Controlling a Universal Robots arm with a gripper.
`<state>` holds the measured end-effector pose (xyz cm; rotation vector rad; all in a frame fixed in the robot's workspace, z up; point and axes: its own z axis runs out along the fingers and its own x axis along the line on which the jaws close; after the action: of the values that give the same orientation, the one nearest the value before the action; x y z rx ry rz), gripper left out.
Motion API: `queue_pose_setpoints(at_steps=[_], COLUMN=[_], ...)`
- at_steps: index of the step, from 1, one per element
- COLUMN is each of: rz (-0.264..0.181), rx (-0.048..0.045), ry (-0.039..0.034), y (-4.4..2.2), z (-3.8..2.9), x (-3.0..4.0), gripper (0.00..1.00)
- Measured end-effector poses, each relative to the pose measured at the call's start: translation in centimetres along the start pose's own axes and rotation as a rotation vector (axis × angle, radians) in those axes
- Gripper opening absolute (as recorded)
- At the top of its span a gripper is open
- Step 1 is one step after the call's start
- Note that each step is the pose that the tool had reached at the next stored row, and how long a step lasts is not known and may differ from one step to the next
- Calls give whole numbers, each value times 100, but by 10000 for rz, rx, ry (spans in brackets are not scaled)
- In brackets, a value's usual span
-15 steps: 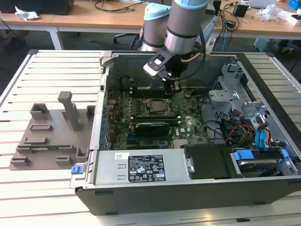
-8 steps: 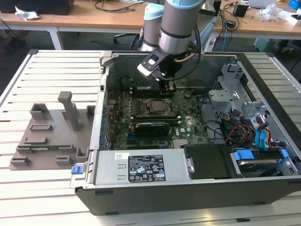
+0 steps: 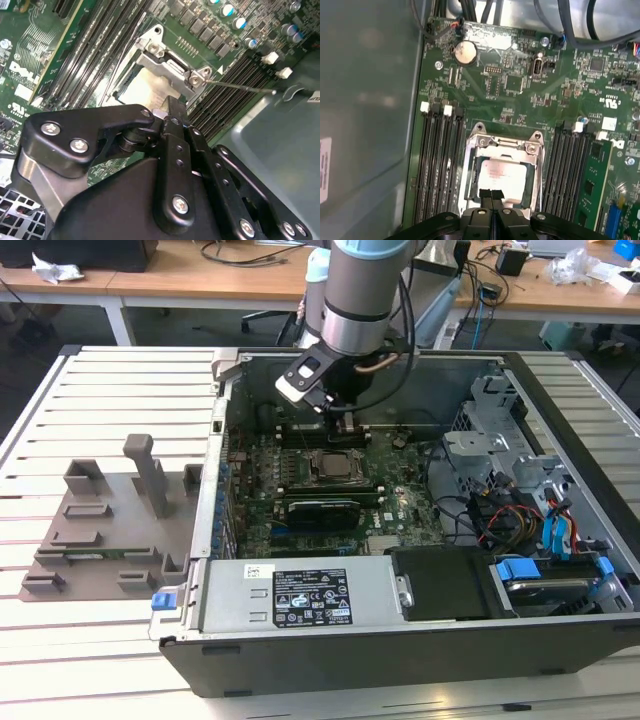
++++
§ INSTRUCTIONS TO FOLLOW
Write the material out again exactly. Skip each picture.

§ OUTPUT OF THE TASK
Controlling a Universal Robots arm with a gripper.
`<state>` holds the measured end-effector pose (xyz cm; rotation vector rad; all in a frame fixed in the robot's workspace, z up; point and axes: its own z axis runs out along the fingers and its own x axis along the line on which the jaws close; after the action: of the values that give the same orientation, the one nearest the value before the action; x y z rx ry rz), gripper left out.
Motion API: `queue_pose_setpoints(at_steps=[_], COLUMN=[_], ...)`
- at_steps: index of the step, from 1, one per element
- COLUMN is each of: rz (-0.264..0.181), rx (-0.048..0.045), ry (-0.039..0.034), y (-4.4..2.2), z (-3.8..2.9), x (-3.0..4.0), gripper (0.00..1.00)
- Measured end-effector poses, each relative to the pose measured at the call's start: translation in centimetres along the start pose's own axes and rotation as a rotation vector (axis × angle, radians) in those axes
- Gripper opening absolute (as recorded)
- At the top of its span a gripper is open
- Step 1 is one step after the call's start
- Note that each step is the pose that the tool had reached at the next stored row, and how long a step lasts is not known and may differ from one step to the next
- Calls give whole numbers, each value times 100, but by 10000 for rz, rx, ry (spans in brackets are not scaled)
- In brackets, a value's usual span
-15 steps: 
-8 steps: 
+0 steps: 

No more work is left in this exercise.